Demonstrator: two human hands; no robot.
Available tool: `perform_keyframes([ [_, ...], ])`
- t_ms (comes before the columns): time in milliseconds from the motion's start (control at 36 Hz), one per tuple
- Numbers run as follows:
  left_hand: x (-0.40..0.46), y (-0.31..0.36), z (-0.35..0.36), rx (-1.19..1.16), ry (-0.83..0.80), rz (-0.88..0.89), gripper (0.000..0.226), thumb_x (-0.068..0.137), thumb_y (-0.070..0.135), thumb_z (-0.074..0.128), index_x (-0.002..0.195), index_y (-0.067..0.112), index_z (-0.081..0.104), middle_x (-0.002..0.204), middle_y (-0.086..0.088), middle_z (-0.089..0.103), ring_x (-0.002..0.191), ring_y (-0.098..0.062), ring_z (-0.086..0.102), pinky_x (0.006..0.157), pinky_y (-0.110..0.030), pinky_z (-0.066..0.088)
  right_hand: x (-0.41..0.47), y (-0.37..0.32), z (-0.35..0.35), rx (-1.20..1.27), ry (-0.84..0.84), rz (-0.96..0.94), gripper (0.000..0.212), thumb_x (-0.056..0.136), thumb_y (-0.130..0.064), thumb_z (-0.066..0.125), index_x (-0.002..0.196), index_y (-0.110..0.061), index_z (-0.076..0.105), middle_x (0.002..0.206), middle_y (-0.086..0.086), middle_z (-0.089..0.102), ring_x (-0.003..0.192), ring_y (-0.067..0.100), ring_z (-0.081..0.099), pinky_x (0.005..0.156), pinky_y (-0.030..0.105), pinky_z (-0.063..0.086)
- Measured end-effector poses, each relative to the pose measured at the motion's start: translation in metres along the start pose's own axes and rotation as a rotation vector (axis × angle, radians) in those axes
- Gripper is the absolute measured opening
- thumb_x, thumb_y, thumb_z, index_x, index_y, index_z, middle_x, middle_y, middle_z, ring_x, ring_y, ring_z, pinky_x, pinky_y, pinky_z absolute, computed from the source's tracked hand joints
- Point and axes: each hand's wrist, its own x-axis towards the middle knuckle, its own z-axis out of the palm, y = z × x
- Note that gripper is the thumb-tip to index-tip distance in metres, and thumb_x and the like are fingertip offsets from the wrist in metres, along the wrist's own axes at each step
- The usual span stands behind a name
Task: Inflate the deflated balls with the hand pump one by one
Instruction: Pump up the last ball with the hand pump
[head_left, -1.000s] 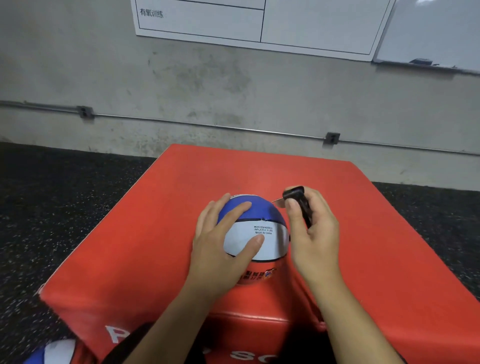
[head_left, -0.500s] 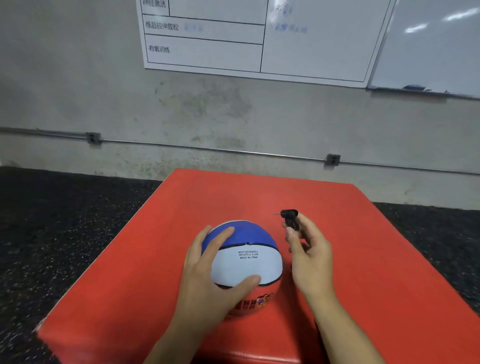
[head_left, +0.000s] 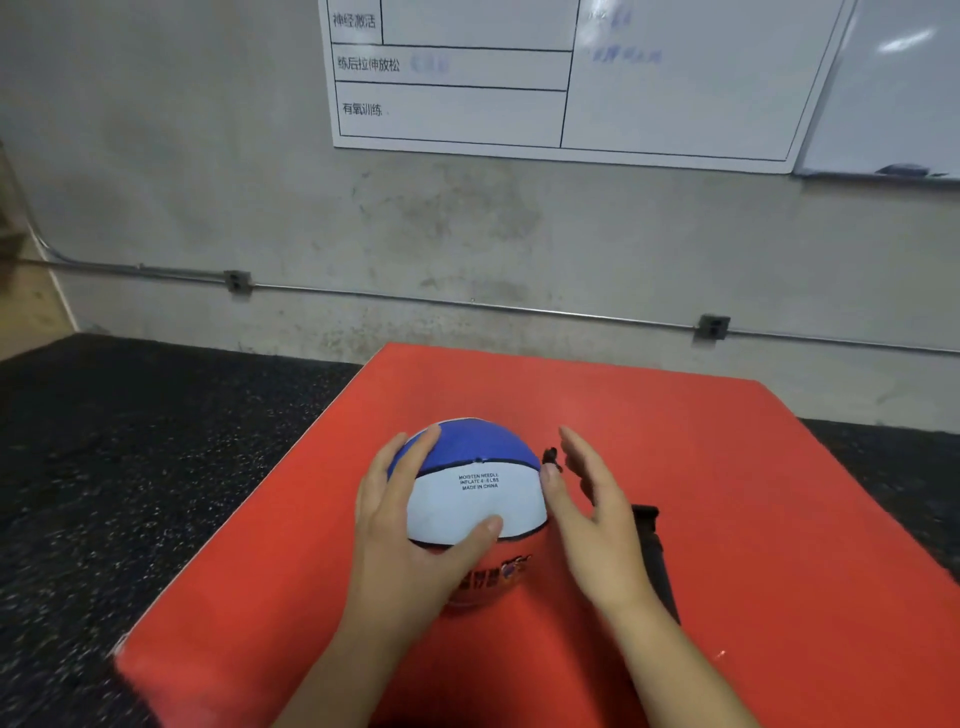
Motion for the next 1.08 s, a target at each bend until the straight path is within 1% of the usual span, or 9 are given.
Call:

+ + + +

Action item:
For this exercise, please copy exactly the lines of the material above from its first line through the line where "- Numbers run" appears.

Solution for this task:
Demonstrator: two human hands; no robot.
Available tool: `perform_keyframes([ [_, ...], ])`
- t_ms (comes before the columns): time in milliseconds from the motion's start (control at 36 Hz), one per tuple
- Numbers run as follows:

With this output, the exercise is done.